Sustainability is embedded throughout the city, from its distinctive architecture and its green buildings to the demands of 21st century smart urban planning. It has shown that the UAE will walk the talk in its proactive role in fighting climate change: the 28th session of the Conference of the Parties (COP 28) will be held in the UAE in 2023.

Expo City Dubai is already 5G-enabled and its technology is state-of-the-art, with artificial intelligence providing for interaction between humans on the one hand and robots and computers on the other. It is expected that many of the new city’s tenants will be highly advanced technology companies. It is custom built so that 90 to 95 percent of the daily errands of residents can be undertaken in 15 minutes. A short walk or a bicycle ride from their residences is all that is needed. Hence the eponym “15-minute city”. For residents and visitors, it will have regular entertainment drawn from all over the world at its custom-built, multiple venues already built for the World Exposition.

India’s institutional presence in Expo City Dubai will steadily increase as Dubai South continues to be built.
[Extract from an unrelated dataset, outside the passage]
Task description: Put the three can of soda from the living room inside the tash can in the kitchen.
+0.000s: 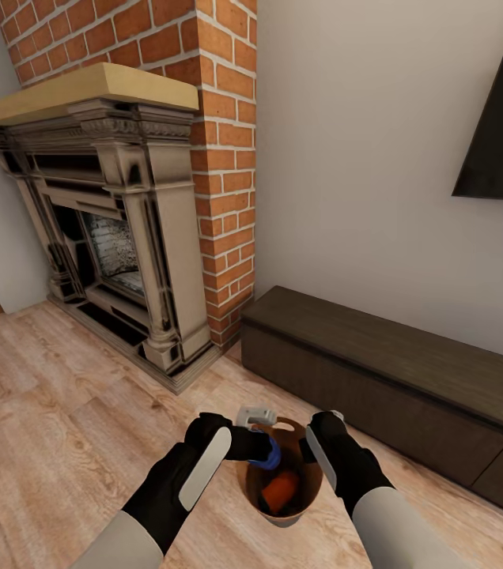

A four-floor Indian Pavilion, which was a huge draw during the entire six months of the World Exposition, will reopen as a permanent exhibition on India, the only such display of the country’s growing strengths anywhere in the world. A state-of-the-art music studio by A. R. Rahman built for Expo 2020 lives on and seeks to attract musical and artistic talent to Dubai from all over the world. Preparatory to Dubai Expo, Rahman created the Firdaus Orchestra, an ensemble of 50 to 60 female musicians from across the Arab world. Firdaus means “paradise” in Arabic.